The stem h- is used for THIS, pl. THESE, close to me: Hi discipuli, hos discipulos, hae discipulae, has discipulas, etc.

The stem ill- is used for THAT, pl. THOSE, further away from me (or 'famous' / 'infamous'): illi discipuli, illos discipulos; illae discipulae, illas discipulas.

Hope that helps a little!


I made a mistake doing timed practice (hurrying) and wrote, "I destroy their parrots by fire." How would one correctly say this? "Psittacos eorum igne deleo?"


Yes, exactly right!

You could also use illorum (gen. pl. of ille, illa, illud, from which we're using the accus. pl. illos in the sentence) as an equivalent of eorum.
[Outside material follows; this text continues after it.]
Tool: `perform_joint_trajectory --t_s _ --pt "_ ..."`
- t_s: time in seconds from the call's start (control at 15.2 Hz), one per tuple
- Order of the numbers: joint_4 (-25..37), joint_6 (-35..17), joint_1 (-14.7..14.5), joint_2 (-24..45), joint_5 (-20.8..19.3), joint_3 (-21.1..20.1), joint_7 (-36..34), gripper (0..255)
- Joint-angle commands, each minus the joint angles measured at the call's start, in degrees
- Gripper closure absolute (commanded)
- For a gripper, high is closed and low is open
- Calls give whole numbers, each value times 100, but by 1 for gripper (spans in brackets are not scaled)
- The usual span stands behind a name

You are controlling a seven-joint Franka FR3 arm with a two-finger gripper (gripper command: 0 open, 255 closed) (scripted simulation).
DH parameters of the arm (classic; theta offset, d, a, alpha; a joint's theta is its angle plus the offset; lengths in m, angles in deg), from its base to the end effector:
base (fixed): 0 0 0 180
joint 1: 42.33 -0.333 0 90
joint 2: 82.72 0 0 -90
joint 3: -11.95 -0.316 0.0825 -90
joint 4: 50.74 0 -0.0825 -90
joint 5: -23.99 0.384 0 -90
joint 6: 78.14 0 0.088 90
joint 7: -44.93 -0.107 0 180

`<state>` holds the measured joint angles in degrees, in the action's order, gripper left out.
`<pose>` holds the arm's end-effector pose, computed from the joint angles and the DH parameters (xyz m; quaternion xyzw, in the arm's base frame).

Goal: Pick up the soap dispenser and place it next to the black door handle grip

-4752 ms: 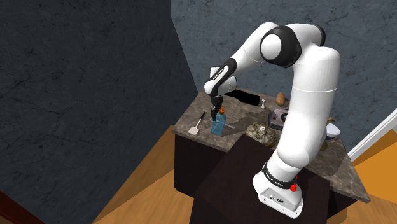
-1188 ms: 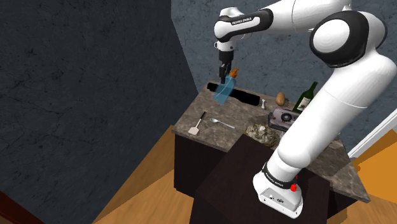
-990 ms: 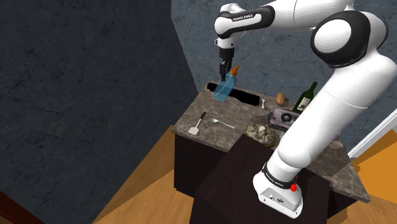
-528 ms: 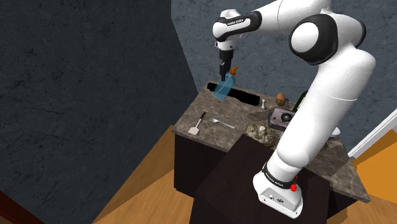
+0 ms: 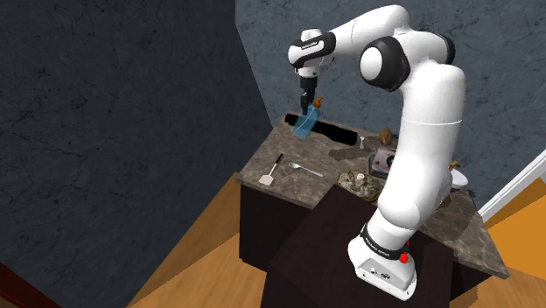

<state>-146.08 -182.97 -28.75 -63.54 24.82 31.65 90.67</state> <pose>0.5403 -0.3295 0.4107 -0.9899 -0.1103 0.0889 0.0096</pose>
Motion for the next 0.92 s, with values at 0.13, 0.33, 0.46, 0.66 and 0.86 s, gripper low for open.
perform_joint_trajectory --t_s 0.13,0.33,0.46,0.66,0.86 --pt "853 -13 337 875 248 4 335 255" --pt "1629 68 613 1575 418 -32 522 255" --pt "2246 178 816 2080 519 -70 622 255" --pt "3174 401 1091 2772 629 -131 712 255" --pt "3048 214 1085 2835 642 -145 709 255"
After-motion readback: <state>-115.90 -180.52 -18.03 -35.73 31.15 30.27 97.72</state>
I made a mistake doing timed practice (hurrying) and wrote, "I destroy their parrots by fire." How would my sentence be correctly translated? "Psittacos eorum igne deleo?"


There is too much hostility towards parrots; I am getting tired of it.


Great Duo, what's next?


These sentences are getting grimmer and grimmer. Who wrote them?


Et Duo loquitur, "bene!"


Someone must have a traumatic childhood because of parrots.
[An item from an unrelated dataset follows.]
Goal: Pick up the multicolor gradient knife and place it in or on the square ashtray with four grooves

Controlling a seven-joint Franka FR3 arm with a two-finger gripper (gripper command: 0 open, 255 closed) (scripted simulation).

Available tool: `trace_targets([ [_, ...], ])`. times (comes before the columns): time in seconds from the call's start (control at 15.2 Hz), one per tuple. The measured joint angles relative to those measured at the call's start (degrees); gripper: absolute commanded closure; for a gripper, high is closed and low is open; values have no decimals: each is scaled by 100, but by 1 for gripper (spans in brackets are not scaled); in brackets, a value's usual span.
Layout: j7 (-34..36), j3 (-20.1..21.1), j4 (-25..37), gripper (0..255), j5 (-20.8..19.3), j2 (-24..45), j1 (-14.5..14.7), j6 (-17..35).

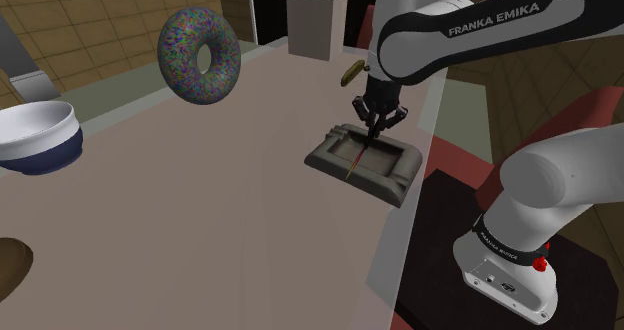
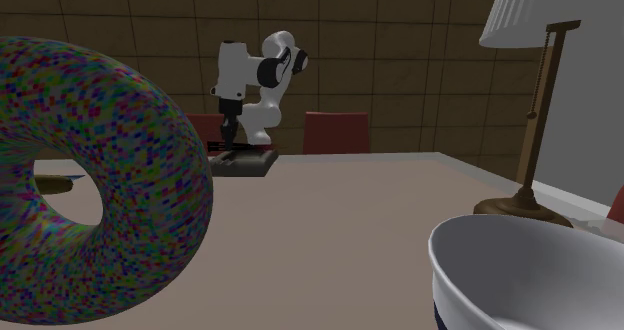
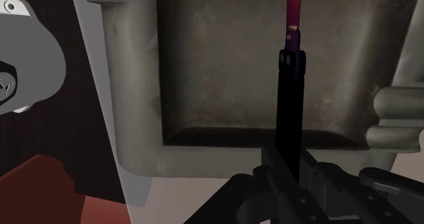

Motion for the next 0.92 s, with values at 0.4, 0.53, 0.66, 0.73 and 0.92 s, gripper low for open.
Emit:
trace_targets([
  [0.4, 1, 3, -3, 0, 1, 3, 0, 6],
  [0.53, 1, 3, -3, 0, 1, 3, 0, 6],
  [0.66, 1, 3, -3, 0, 1, 3, 0, 6],
  [0.73, -11, -40, 41, 0, -11, -58, 11, -95],
  [0.92, 6, -178, 387, 0, -85, -236, 30, -606],
])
Only a fragment of the comments on here actually talk about the above-seen sentence grammar-wise. Could the off-topic comments please be removed lest one have to laboriously cherry-pick the useful comments? Whensoever my comment is off-topic even the slightest bit, it is mercilessly removed; therefore, my request is fair. Cheers.
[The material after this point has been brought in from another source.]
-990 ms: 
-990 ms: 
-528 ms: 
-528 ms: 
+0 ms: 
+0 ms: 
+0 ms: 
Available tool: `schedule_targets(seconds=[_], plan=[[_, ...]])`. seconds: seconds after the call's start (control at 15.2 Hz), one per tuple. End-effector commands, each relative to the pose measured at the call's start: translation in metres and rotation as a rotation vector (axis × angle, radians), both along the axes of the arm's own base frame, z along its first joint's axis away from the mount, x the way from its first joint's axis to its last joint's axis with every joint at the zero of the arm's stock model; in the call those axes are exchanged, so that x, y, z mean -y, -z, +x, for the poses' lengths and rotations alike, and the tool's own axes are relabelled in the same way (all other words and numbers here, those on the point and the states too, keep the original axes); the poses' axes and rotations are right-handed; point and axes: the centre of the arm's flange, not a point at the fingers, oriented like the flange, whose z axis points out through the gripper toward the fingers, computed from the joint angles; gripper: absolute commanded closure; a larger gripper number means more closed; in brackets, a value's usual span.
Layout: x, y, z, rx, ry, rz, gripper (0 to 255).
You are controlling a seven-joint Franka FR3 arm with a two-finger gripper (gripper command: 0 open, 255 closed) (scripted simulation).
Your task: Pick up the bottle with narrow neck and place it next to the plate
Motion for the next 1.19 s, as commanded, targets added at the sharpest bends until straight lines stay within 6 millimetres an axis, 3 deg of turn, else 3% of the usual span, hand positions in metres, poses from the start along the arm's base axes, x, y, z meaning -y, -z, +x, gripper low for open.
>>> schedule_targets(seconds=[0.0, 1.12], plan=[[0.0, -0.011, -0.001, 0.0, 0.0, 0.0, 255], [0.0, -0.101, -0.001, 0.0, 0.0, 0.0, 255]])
It's a pity that "I destroy with fire those parrots" isn't accepted.


Go several inches up from here, and you'll find a discussion about this very question!


Now we know why there are not many parrots in the mediterranean area


What's wrong with I destroy those parrots with fire. ?


Nothing that I can see...


Cum igne? (I don't know the case for ignis)


No; if "with fire" means "by means of fire, using fire," then the word "fire" is an ablative of means , and with those, you never use a preposition.

Cum + ablative meaning "(together) with" is used mostly of people: I destroy it with friends, Cum amīcīs id dēleō .

(igne is the correct ablative for ignis, ignis , m., fire)


Yet they somehow survive to be drunk and sing sweetly.


Sound like a latin Shakespeare version of the movie "Office Space" It is a metaphor. They are referring to how drunk people talk alot. Perhaps they gave away the speakers secrets... Spread rumors about him/her. And this person wants to destory them with fire


Sounds like a latin Shakespearean version of the movie "Office Space" It is a metaphor. The speaker is referring to how drunk people talk alot. Perhaps these drunk people gave away his secrets or spread rumours about him/her. Now this person wants to destroy them with fire.


Sounds like a latin Shakespearean version of the movie "Office Space" It is a metaphor. The speaker is referring to how drunk people talk alot. Perhaps these drunk people gave away his secrets or spread rumours about him/her. Now this person wants to destroy them with fire.


Sounds like a latin Shakespearean version of the movie "Office Space" It is a metaphor. The speaker is referring to how drunk people talk alot. Perhaps these drunk people gave away his secrets or spread rumours about him/her. Now this person wants to destroy them with fire.


Y'all need an intevention. Leave dem birds alone!


Fried Parrot, it's what's for dinner.


Roast Parrot, it's the taste sensation sweeping the Roman Nation


And the developers' slow descent into madness reaches its peak.


Suitable vengeance for them destroying the villa "by chance."


Super awkward change in speaker half way through this sentence. Jarring and badly cut enough that the end of the second word wasn't intelligible.


This is very cruel and inhumane.


Yet they return, again and again. Those Phoenix like parrots


Ok this is getting violent


Those parrots were Witches! Burn, Witch! Burn!


And they went right up because they're full of alcohol


Goodness the parrot hating is getting really bad.


BWAHAHAHA! Serves them right for the excessive drinking!


I would desert this course in protest if I was not so close to the end. I find it unnecessarily violent, teaching next to no grammar, and using obscure vocabulary.